题目: Computational Electromagnetics, Wave Physics and Quantum
Mechanics
报告人: 周永祖教授
(香港大学工学院院长)
时 间: 2010年5月21日下午14:30-16:00
地 点: 东南大学吴健雄纪念馆报告厅
主办单位: 东南大学毫米波国家重点实验室
IEEE AP-MTT-EMC Joint Nanjing Chapter
江苏省电子学会天线与微波专委会
内容简介:
In the beginning, electromagnetic analyses, like many science and engineering analyses, were done with pencils and papers. Closed form solutions were sought. Later on, approximate solutions were sought. With the advent of computers, computer solutions were sought. This development not only happens in electromagnetics, but in other fields in engineering and science, such as computational mechanics, fluid dynamics, and physics. Nowadays, computational electromagnetics replaces pencil and paper analyses.
Computational electromagnetics has changed how modern-day scientists and engineers work as electromagnetic simulation tools are used as a virtual laboratory where ideas can be tested, and virtual proto-typing can be performed.
Unbeknownst to many, much physical insight of wave and field physics is needed in order to design fast and efficient algorithms for computational electromagnetics. We will discuss some of the pertinent physics involved relevant to the design of fast computational algorithms. For instance, wave field is oscillatory and static field in smooth. This difference has affected the development of fast algorithms for computational electromagnetics: it is a lot easier to accelerate static field calculation, but very difficult to develop fast algorithms for wave physics problems.
While wave physics is important in electromagnetics, it is also important in many modern physical concepts such as mesoscopic physics, coherence and decoherence in quantum systems, and Casimir force calculation. When the dimensions of electronic devices are on the order of the mean free path of the electrons, wave physics and interference phenomenon are important in describing the behavior of electrons in these mesoscopic scale devices. Another wave physics phenomenon that appears in quantum physics is the concept of coherence and decoherence. For instance, this concept is important in optics in the electromagnetic spectrum because of the short wavelength at optical frequencies. Due to the high momentum of electrons, the electronic wavelength is much smaller than optical wavelength. This makes the coherence length of electrons to be much smaller than those in optics. As a result, a quantum system becomes decoherent rapidly. Again, a quantum system can never be isolated, and the coupling of one quantum system to another rapidly decohere a quantum state. Hence, the design of quantum computers is extremely difficult. Lastly, the meaning of nothingness does not exist in quantum electromagnetics, because there is fluctuating electromagnetic field even in vacuum where classical electromagnetics implies zero field. The vacuum fluctuation gives rise to attractive forces between objects that are in close proximity to each other. We will show some calculations of Casimir force using combination of computational electromagnetics, statistical physics, and quantum electromagntics.
报告人简介:
Weng Cho Chew received the B.S. degree in 1976, both the M.S. and Engineer’s degrees in 1978, and the Ph. D. degree in 1980, all in electrical engineering from the Massachusetts Institute of Technology, Cambridge, MA.

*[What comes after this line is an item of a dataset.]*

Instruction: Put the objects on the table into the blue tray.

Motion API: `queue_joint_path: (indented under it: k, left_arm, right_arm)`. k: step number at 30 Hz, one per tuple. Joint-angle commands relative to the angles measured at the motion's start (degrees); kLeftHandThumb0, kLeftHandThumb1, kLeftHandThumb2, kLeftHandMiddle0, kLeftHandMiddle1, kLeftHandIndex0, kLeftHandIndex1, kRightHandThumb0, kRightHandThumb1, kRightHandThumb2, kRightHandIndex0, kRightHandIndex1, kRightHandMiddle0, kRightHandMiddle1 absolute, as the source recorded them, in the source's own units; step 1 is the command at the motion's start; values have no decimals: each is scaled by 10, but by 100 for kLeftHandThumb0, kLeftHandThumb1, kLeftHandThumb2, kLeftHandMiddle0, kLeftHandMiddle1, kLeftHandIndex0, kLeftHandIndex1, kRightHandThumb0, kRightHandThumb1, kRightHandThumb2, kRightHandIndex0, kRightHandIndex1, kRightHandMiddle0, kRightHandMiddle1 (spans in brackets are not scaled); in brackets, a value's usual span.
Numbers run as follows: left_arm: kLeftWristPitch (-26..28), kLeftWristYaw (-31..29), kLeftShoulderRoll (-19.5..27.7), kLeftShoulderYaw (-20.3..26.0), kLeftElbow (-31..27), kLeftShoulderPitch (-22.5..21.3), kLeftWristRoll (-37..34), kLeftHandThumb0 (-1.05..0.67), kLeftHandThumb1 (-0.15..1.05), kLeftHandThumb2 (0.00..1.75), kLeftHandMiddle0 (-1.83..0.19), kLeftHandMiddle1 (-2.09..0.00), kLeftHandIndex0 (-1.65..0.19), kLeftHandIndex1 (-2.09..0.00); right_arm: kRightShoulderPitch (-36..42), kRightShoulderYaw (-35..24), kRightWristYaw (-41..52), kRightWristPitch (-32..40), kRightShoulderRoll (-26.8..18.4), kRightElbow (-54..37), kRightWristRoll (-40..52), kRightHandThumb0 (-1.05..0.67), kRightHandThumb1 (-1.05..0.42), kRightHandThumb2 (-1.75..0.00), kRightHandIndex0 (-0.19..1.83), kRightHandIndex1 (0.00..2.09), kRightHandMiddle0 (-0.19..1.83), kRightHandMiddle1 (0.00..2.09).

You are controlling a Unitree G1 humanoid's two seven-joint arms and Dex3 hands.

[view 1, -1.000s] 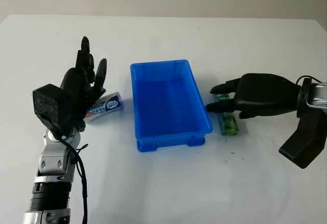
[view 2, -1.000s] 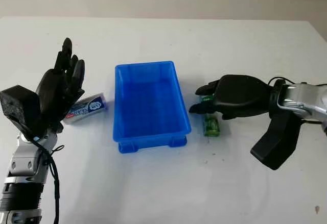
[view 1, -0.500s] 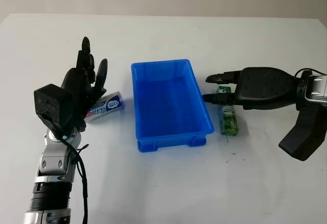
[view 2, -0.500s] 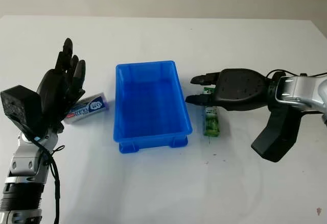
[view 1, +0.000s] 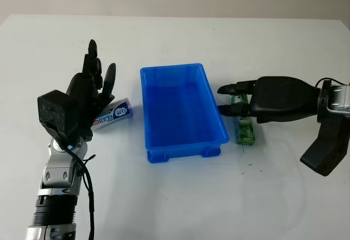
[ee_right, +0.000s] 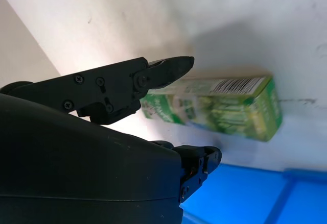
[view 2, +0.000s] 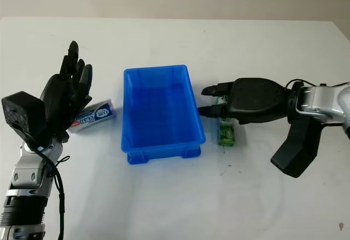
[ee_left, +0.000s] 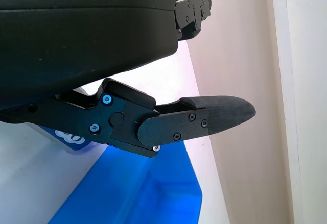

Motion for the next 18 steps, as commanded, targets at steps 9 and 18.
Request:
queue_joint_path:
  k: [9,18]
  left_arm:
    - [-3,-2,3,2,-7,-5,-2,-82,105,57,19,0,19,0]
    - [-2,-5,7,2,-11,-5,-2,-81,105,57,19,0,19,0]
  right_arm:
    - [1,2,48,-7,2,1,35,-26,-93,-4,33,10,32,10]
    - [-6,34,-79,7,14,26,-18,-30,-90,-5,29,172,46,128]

He is serving as the Dean of Engineering at The University of Hong Kong. Previously, he was a professor and the Director of the Center for Computational Electromagnetics and the Electromagnetics Laboratory at the University of Illinois. Before joining the University of Illinois, he was a department manager and a program leader at Schlumberger-Doll Research. He served on the IEEE Adcom for Antennas and Propagation Society as well as Geoscience and Remote Sensing Society. He has been active with various journals and societies.
His research interests are in the areas of waves in inhomogeneous media for various sensing applications, integrated circuits, microstrip antenna applications, and fast algorithms for solving wave scattering and radiation problems. He is the originator several fast algorithms for solving electromagnetics scattering and inverse problems. He has led a research group that has developed parallel codes that solve dense matrix systems with tens of millions of unknowns for the first time for integral equations of scattering.
He has authored a book entitled Waves and Fields in Inhomogeneous Media, coauthored a book entitled Fast and Efficient Methods in Computational Electromagnetics, authored and coauthored over 300 journal publications, over 400 conference publications and over ten book chapters.
He is an IEEE Fellow, an OSA Fellow, an IOP Fellow, and was an NSF Presidential Young Investigator (USA). He received the Schelkunoff Best Paper Award for AP Transaction, the IEEE Graduate Teaching Award, UIUC Campus Wide Teaching Award, IBM Faculty Awards. He was a Founder Professor of the College of Engineering, and currently, a Y.T. Lo Endowed Chair Professor in the Department of Electrical and Computer Engineering at the University of Illinois. From 2005 to 2007, he served as an IEEE Distinguished Lecturer. In 2002, ISI Citation elected him to the category of Most-Highly Cited Authors (top 0.5%). In 2008, he was elected by IEEE AP Society to receive the Chen-To Tai Distinguished Educator Award.